Reputation: 25
I have this dataframe that gets generated automatically and the names and numbers of columns will never be known. I would like to know how I can count the occurrence of each of the values in each of the columns.
For example,
Col1 Col2 Col3
Row1 True False False
Row2 True True True
Row3 False False True
Row4 False False False
The result should be something like:
Col1 Count Col2 Count Col3 Count
True 2 True 1 True 2
False 2 False 3 False 2
I have tried applying GroupBy kind of like this:
df.groupBy(record => (record.Col1, record.Col2, record.Col3)).count().show
But this wouldn't work for me since I wouldn't know the number or names of the columns.
Upvotes: 0
Views: 718
Reputation: 6323
Try this-
val data =
"""
|Col1 Col2 Col3
|True False False
|True True True
|False False True
|False False False
""".stripMargin
val stringDS2 = data.split(System.lineSeparator())
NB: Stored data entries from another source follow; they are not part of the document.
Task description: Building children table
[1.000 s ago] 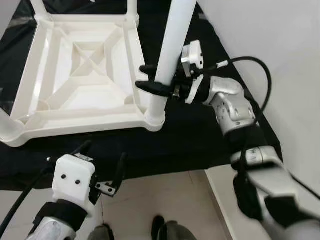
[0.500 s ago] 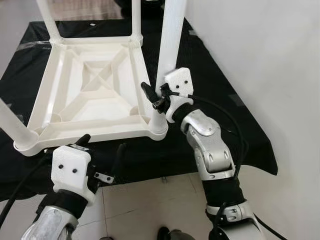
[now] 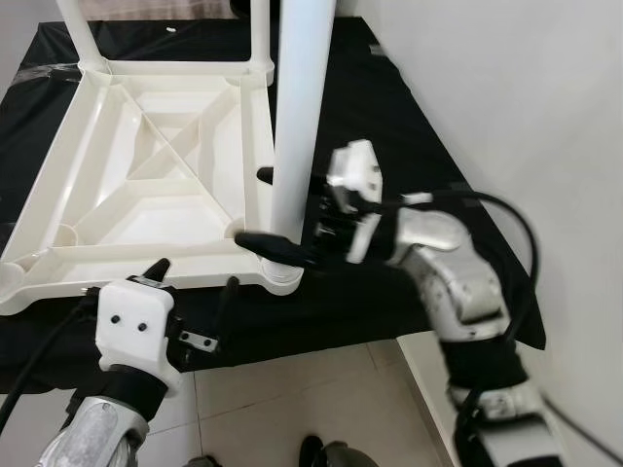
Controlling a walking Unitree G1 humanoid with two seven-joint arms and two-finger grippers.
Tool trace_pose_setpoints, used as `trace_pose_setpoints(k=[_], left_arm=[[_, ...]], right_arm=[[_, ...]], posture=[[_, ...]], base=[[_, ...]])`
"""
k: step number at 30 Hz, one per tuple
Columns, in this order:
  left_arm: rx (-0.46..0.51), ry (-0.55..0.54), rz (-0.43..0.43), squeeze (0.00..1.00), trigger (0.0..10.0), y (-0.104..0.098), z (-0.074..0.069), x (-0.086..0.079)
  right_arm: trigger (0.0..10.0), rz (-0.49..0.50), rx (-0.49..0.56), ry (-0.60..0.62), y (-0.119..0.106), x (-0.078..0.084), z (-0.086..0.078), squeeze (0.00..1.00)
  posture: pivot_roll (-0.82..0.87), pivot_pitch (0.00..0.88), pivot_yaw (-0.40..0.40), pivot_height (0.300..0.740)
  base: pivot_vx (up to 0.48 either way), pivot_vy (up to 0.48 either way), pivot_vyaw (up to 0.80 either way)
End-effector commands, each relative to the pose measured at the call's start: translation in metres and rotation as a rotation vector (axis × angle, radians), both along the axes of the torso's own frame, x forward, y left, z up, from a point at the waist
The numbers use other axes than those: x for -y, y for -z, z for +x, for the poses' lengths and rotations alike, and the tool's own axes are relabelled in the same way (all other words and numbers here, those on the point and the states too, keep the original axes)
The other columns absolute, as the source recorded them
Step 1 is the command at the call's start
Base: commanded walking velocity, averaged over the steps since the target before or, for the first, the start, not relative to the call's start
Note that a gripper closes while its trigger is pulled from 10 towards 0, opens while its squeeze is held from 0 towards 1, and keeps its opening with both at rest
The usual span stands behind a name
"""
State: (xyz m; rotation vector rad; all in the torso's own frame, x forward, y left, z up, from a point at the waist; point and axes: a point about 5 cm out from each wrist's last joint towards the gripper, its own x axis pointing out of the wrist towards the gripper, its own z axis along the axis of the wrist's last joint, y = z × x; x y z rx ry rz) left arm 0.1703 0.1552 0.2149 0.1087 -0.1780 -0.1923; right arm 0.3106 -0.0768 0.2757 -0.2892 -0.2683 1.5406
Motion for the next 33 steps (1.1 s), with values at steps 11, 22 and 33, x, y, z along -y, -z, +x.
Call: trace_pose_setpoints(k=[11, 22, 33], left_arm=[[-0.063, -0.041, 0.019, 0.0, 10.0, 0.007, -0.016, -0.006], [-0.071, -0.045, 0.014, 0.0, 10.0, 0.009, -0.019, -0.005], [-0.033, -0.026, 0.005, 0.0, 10.0, 0.002, -0.01, -0.003]], right_arm=[[10.0, -0.011, 0.012, -0.23, -0.03, -0.008, 0.017, 0.0], [0.0, -0.025, -0.064, -0.278, -0.033, 0.003, 0.032, 0.0], [0.0, 0.079, -0.141, 0.256, 0.019, 0.026, 0.036, 0.0]], posture=[[0.18, 0.283, -0.172, 0.74], [0.17, 0.293, -0.179, 0.74], [0.13, 0.246, -0.176, 0.74]], base=[[0.0, 0.0, 0.0], [0.0, 0.0, 0.0], [0.0, 0.0, 0.0]])
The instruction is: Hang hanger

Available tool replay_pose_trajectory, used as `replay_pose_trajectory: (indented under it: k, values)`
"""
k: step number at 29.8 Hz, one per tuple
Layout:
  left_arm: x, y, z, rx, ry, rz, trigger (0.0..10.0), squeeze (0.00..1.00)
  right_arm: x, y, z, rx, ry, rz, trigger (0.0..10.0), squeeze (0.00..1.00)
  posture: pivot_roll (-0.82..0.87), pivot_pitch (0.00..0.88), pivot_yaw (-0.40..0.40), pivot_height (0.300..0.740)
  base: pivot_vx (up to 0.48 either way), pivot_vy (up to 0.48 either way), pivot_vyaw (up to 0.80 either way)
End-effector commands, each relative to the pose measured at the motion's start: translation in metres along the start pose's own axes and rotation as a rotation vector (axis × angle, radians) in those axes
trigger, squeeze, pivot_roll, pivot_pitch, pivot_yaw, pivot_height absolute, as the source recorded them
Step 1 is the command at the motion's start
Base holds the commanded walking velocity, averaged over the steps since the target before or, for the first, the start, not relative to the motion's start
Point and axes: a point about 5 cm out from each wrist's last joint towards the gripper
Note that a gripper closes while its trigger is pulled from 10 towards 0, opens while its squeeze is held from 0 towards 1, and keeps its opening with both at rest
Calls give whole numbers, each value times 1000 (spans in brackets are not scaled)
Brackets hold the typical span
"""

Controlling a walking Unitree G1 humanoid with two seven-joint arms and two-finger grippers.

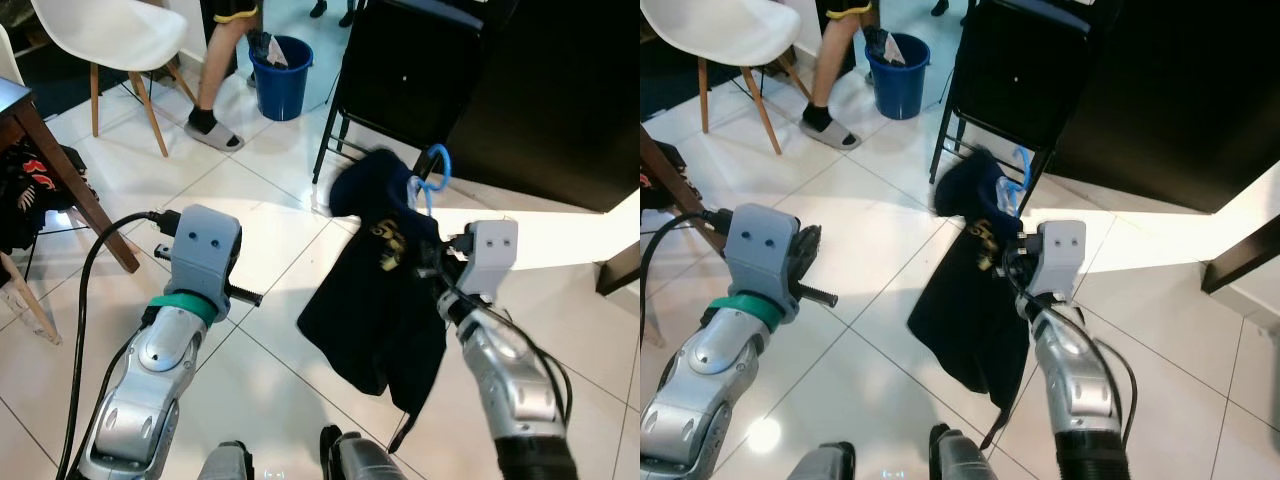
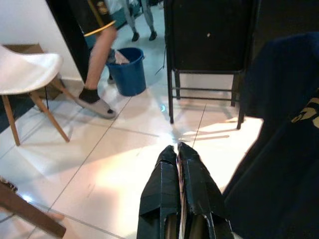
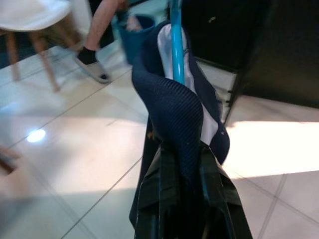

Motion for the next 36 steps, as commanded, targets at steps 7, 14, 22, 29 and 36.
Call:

.map(_.split("\\s+").map(_.replaceAll("""^[ \t]+|[ \t]+$""", "")).mkString("|"))
.toSeq.toDS()
val df2 = spark.read
.option("sep", "|")
.option("inferSchema", "true")
.option("header", "true")
.option("nullValue", "null")
.csv(stringDS2)
df2.show(false)
df2.printSchema()
/**
* +-----+-----+-----+
* |Col1 |Col2 |Col3 |
* +-----+-----+-----+
* |true |false|false|
* |true |true |true |
* |false|false|true |
* |false|false|false|
* +-----+-----+-----+
*
* root
* |-- Col1: boolean (nullable = true)
* |-- Col2: boolean (nullable = true)
* |-- Col3: boolean (nullable = true)
*/
val findCounts = df2.columns.flatMap(c => Seq(col(c), count(c).over(Window.partitionBy(c)).as(s"count_$c")))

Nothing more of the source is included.